Well, Paul, who as a
general rule never puts anything in his mouth except food, promptly
plucked his pin from his sweater, put it in his mouth, gulped and
swallowed it - just like that. If I hadn't seen him do it, I would not
have know that he had actually swallowed it. For two weeks, we had to
take him to the clinic for X-Rays and fluoroscopes, but each time the
pictures showed that the pin was moving steadily downward.
Today I found it,
and after I had washed it, I noticed how bright and smooth it was - all
the paint had come off, and it was shining like newly polished silver. I
went straight to the phone and called Odis and the doctor and I have
worn it on my sweater all day. Everyone who came in said, "Oh, you have
found the pin at last."
December 28,
1946
The Maxwell clan
assembled in Goudeau at Effie's (Odis' sister) this year for Christmas
dinner, and we took pictures as usual.
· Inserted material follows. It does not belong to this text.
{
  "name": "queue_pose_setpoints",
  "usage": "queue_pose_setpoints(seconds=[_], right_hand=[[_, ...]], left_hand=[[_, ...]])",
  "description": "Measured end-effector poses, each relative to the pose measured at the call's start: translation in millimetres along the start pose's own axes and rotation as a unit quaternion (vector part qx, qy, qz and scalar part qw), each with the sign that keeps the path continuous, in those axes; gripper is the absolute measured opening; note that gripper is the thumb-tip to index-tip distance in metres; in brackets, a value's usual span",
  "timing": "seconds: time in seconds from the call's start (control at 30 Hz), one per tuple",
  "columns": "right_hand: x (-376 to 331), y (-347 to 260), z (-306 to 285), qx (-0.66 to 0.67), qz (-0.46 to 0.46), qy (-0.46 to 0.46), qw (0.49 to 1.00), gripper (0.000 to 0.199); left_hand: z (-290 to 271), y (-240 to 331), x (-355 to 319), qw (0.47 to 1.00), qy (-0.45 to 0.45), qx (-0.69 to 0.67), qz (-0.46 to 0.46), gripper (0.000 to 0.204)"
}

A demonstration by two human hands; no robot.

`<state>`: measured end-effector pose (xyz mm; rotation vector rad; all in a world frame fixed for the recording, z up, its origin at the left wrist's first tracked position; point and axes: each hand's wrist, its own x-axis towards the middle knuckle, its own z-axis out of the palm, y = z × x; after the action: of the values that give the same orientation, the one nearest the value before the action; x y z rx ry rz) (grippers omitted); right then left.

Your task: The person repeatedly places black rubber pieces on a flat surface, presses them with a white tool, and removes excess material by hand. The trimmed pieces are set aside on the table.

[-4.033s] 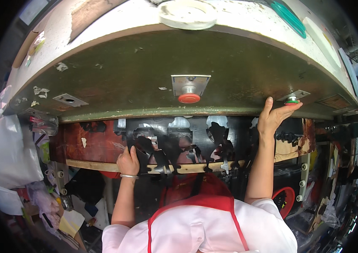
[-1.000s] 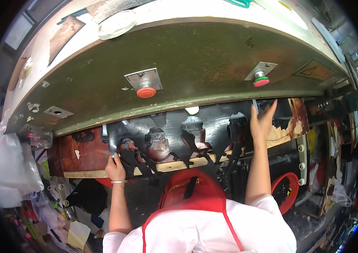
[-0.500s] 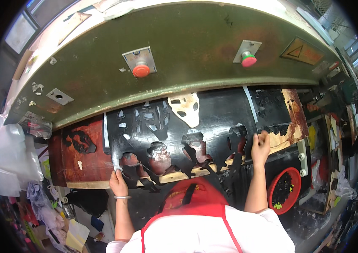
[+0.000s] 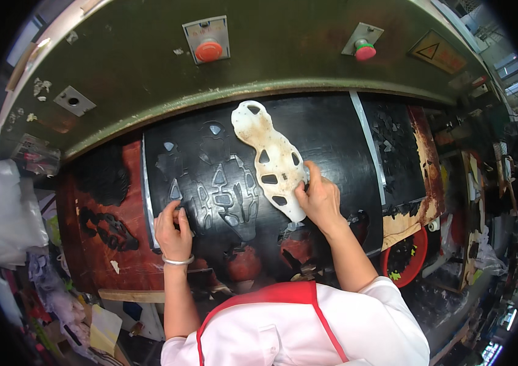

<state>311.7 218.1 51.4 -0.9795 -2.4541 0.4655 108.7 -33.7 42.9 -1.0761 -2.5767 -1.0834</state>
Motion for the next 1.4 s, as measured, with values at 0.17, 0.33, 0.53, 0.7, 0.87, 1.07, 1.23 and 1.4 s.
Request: queue_pose_setpoints(seconds=[0.17, 0.33, 0.53, 0.7, 0.87, 1.07, 1.23, 1.4], right_hand=[[-29, 1, -89, 0.175, 0.154, -0.247, 0.941, 0.013], [-69, -25, -99, 0.189, -0.056, -0.195, 0.961, 0.045], [-44, -45, -2, -0.004, -0.059, -0.063, 0.996, 0.103], [-27, -31, 0, 0.203, 0.033, -0.014, 0.979, 0.089], [-16, 27, -60, 0.607, 0.282, -0.059, 0.741, 0.064], [-83, 91, -123, 0.538, 0.267, 0.207, 0.773, 0.052], [-119, 133, -138, 0.875, 0.271, 0.280, 0.289, 0.068], [-116, 129, -142, 0.861, 0.295, 0.290, 0.295, 0.070]], left_hand=[[7, -3, -14, 0.998, -0.052, 0.021, 0.027, 0.017], [9, -6, -19, 0.998, -0.054, 0.019, 0.035, 0.014], [6, -2, -22, 0.997, -0.042, 0.023, 0.063, 0.029], [2, -2, -26, 0.978, -0.092, 0.168, 0.084, 0.044], [-1, -9, -27, 0.979, -0.116, 0.158, 0.047, 0.043], [0, -14, -26, 0.977, -0.118, 0.168, 0.051, 0.043], [4, -12, -23, 0.976, -0.107, 0.178, 0.063, 0.046], [4, -10, -20, 0.975, -0.110, 0.181, 0.064, 0.044]])
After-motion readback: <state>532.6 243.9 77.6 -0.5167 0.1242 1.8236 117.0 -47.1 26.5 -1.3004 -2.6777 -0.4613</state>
Not only did we take a picture of
four generations - Grandma Hart, Mama Maxwell, Odis and the twins, but
we also took one of five generations - Grandma Hart, Mama Maxwell,
Effie, Effie's son Bill and Bill's son Glynn.
When Odis and I
married, Wilma (his other sister, Thelma's daughter) and Effie's other
son, Phillip, were mischievous ten year olds, and Bill was in High
School. Now Wilma and Phillip are mischievous teenagers, and Bill, who
was major Goudeau in the war - is married and has a two year old son of
his own.
Mama Maxwell looked
at Lila, Paul and Glynn playing with their new toys, and sighed happily.
" It's so nice having babies in the family again," she said.